··· Exercise input
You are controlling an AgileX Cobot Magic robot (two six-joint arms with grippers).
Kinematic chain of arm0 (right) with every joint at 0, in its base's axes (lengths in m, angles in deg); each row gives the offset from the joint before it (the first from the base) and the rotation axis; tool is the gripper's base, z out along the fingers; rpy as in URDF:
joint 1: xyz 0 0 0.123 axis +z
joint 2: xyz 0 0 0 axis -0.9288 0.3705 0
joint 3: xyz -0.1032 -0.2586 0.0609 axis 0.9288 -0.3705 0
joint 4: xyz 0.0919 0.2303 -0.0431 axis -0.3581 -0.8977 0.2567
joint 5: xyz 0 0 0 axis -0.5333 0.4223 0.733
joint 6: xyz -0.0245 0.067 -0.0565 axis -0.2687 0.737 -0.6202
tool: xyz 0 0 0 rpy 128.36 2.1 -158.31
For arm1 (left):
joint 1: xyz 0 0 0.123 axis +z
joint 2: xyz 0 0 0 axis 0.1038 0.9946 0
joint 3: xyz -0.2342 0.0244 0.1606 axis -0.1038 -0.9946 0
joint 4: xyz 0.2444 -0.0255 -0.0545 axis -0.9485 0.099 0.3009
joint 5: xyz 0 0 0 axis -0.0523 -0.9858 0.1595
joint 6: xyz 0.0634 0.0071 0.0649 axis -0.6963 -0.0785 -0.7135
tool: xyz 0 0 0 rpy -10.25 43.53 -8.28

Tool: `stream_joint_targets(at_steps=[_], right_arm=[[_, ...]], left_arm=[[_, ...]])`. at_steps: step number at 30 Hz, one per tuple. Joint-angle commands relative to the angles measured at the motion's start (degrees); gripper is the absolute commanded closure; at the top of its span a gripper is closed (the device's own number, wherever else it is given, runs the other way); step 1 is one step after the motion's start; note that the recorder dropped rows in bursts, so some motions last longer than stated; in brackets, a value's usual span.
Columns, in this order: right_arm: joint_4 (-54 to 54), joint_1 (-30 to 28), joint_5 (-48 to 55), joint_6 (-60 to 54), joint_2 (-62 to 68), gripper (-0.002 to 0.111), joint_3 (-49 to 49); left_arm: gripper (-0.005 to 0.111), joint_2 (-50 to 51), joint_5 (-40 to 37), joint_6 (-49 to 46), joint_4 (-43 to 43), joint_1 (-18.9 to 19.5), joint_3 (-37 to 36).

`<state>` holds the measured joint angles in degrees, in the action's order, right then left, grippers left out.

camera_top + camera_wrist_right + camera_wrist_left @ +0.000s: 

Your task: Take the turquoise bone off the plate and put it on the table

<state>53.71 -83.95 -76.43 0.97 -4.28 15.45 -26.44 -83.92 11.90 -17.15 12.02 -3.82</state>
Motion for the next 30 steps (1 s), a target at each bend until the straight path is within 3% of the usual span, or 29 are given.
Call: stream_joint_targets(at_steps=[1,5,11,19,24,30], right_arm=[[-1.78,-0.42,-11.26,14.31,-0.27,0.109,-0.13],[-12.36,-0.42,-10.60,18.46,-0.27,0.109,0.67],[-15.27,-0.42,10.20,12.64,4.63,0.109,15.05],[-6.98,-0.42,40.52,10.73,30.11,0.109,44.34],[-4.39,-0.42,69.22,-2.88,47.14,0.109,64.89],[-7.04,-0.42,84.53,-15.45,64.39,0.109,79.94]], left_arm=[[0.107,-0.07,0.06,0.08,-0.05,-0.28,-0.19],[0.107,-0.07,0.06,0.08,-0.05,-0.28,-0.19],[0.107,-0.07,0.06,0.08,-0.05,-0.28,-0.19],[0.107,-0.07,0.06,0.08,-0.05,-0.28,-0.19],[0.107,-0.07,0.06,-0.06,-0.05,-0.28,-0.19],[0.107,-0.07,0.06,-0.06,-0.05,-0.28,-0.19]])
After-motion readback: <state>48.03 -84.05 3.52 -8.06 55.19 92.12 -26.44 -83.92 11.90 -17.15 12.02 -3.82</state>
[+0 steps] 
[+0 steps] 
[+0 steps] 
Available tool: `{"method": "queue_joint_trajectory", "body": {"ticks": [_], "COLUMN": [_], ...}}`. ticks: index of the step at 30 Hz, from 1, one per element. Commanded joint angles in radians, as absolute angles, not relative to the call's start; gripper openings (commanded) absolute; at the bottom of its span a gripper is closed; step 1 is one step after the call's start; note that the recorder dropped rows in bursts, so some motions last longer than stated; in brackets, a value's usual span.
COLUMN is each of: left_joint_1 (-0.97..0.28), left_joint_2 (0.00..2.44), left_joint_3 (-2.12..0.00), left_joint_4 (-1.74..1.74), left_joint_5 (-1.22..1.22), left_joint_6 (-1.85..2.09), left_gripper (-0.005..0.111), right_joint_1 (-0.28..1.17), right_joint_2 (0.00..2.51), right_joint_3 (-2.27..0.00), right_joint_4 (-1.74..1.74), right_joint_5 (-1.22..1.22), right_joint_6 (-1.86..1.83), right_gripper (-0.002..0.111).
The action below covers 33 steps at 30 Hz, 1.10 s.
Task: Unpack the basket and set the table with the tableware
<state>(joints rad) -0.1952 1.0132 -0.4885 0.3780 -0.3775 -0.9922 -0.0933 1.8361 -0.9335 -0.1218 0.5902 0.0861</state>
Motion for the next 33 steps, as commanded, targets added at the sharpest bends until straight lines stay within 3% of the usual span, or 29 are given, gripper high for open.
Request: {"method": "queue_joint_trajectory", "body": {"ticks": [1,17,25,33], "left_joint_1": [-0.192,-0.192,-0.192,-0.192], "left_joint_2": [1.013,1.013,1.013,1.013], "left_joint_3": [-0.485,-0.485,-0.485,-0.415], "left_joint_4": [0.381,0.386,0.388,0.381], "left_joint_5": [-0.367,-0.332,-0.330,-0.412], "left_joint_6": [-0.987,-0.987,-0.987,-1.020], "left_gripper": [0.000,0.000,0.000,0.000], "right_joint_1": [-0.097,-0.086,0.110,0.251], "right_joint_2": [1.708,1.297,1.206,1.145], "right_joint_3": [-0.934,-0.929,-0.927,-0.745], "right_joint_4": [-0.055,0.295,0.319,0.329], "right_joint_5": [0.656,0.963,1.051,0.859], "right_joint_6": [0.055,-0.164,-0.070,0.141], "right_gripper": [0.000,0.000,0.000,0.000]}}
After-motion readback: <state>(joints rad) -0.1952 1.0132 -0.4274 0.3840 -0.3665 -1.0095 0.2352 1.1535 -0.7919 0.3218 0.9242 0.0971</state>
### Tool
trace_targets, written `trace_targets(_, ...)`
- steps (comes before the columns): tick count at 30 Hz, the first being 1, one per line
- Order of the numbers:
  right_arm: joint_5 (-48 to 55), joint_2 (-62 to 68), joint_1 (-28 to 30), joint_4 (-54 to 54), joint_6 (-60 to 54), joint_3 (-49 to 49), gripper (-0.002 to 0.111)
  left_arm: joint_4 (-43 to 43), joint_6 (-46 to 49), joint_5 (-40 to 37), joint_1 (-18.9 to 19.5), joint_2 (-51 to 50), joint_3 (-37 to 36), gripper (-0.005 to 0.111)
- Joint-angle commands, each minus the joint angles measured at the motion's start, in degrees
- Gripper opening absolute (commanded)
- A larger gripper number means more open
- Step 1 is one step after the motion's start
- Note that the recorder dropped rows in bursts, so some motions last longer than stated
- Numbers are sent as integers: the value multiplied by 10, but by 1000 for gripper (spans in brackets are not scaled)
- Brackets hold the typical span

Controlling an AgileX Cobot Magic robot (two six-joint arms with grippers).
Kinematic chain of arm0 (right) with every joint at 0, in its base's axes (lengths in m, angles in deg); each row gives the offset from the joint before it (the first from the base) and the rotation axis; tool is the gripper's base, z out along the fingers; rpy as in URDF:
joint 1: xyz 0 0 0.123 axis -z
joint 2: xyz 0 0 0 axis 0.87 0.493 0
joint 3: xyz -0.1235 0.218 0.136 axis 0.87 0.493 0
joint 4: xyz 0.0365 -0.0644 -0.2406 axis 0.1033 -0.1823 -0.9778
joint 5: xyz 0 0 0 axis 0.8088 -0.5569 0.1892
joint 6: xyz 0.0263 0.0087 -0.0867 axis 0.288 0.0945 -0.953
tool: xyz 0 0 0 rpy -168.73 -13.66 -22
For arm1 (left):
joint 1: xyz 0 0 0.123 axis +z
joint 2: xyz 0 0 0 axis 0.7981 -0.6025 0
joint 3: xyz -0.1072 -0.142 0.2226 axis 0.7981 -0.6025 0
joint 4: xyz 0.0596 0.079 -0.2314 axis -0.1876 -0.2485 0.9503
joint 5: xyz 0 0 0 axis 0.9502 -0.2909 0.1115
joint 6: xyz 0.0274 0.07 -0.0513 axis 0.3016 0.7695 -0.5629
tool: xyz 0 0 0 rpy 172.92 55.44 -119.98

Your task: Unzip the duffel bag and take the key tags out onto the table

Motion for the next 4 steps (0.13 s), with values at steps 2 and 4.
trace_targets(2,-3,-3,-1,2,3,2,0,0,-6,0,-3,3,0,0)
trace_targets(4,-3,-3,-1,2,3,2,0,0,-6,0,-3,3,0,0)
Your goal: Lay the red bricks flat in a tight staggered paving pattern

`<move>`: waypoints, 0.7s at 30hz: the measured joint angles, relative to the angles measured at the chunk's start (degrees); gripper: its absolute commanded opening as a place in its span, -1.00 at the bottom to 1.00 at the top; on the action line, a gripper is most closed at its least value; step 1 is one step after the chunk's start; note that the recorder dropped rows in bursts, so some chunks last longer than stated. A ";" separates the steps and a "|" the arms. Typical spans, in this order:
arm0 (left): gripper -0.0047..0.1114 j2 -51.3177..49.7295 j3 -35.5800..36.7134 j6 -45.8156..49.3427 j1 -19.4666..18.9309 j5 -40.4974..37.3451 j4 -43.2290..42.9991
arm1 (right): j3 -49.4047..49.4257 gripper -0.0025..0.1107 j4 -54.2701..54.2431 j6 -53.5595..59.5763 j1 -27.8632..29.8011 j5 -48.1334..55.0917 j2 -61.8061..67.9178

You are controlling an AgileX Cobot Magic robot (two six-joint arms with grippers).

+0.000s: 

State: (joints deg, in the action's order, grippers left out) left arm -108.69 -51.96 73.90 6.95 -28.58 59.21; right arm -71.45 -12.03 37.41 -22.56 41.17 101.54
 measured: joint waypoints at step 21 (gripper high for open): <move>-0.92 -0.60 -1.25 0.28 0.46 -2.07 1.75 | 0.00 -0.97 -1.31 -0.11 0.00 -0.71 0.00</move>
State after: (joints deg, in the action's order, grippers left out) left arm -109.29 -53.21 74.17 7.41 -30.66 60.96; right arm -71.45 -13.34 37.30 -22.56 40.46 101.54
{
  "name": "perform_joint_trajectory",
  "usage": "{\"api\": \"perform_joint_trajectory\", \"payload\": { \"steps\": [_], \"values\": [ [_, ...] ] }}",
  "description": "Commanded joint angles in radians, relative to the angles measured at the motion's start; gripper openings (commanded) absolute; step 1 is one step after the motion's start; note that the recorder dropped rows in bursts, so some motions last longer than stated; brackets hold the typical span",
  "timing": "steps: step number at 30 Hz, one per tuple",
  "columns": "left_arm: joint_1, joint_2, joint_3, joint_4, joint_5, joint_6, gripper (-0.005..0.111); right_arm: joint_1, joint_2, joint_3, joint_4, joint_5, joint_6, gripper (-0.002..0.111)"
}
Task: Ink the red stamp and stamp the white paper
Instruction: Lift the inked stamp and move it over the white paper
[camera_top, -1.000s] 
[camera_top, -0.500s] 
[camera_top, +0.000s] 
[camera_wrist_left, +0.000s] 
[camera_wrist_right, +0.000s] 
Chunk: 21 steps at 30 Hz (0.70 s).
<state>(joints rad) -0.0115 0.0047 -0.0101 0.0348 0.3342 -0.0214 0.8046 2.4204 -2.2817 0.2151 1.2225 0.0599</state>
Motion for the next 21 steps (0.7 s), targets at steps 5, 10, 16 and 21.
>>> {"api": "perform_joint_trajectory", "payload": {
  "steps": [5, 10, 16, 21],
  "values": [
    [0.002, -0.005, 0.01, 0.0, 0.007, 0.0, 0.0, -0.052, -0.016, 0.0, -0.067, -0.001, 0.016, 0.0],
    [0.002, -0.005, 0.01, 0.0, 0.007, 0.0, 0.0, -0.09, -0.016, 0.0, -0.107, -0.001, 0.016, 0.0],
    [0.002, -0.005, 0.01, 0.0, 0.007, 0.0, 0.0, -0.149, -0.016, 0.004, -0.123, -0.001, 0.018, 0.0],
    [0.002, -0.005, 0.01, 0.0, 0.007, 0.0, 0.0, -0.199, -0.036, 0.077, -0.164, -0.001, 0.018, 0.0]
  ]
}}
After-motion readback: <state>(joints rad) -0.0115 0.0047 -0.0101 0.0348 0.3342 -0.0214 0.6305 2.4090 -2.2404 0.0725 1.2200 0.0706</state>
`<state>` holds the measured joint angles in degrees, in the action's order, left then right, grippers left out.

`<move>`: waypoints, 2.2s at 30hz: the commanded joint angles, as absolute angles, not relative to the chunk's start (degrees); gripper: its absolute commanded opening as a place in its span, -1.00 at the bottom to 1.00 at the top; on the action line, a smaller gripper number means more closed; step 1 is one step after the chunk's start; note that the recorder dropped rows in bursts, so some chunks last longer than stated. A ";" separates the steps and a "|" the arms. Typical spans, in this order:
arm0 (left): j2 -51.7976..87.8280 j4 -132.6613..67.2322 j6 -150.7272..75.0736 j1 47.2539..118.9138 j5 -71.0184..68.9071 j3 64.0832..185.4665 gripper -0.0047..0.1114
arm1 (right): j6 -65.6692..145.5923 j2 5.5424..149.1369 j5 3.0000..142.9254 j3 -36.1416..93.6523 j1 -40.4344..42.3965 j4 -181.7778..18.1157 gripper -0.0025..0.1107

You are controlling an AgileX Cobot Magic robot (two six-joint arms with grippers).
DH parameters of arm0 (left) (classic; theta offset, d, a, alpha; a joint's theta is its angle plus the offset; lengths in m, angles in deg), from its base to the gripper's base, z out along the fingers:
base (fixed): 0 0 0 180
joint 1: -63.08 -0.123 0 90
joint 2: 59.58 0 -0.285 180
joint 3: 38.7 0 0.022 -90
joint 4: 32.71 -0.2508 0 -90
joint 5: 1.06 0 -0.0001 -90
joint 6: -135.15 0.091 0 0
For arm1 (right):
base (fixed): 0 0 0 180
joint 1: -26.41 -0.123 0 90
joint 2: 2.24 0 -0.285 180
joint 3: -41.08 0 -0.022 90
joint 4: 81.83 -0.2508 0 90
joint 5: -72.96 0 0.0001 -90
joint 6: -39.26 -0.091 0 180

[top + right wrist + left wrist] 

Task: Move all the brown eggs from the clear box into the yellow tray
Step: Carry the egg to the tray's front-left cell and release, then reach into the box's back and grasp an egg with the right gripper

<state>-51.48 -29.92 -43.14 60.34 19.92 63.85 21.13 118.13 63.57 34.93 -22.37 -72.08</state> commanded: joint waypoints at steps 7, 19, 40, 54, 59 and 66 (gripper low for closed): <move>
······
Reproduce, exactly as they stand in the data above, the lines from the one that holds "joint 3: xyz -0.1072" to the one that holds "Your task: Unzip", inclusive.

== Answer for this exercise ==
joint 3: xyz -0.1072 -0.142 0.2226 axis 0.7981 -0.6025 0
joint 4: xyz 0.0596 0.079 -0.2314 axis -0.1876 -0.2485 0.9503
joint 5: xyz 0 0 0 axis 0.9502 -0.2909 0.1115
joint 6: xyz 0.0274 0.07 -0.0513 axis 0.3016 0.7695 -0.5629
tool: xyz 0 0 0 rpy 172.92 55.44 -119.98

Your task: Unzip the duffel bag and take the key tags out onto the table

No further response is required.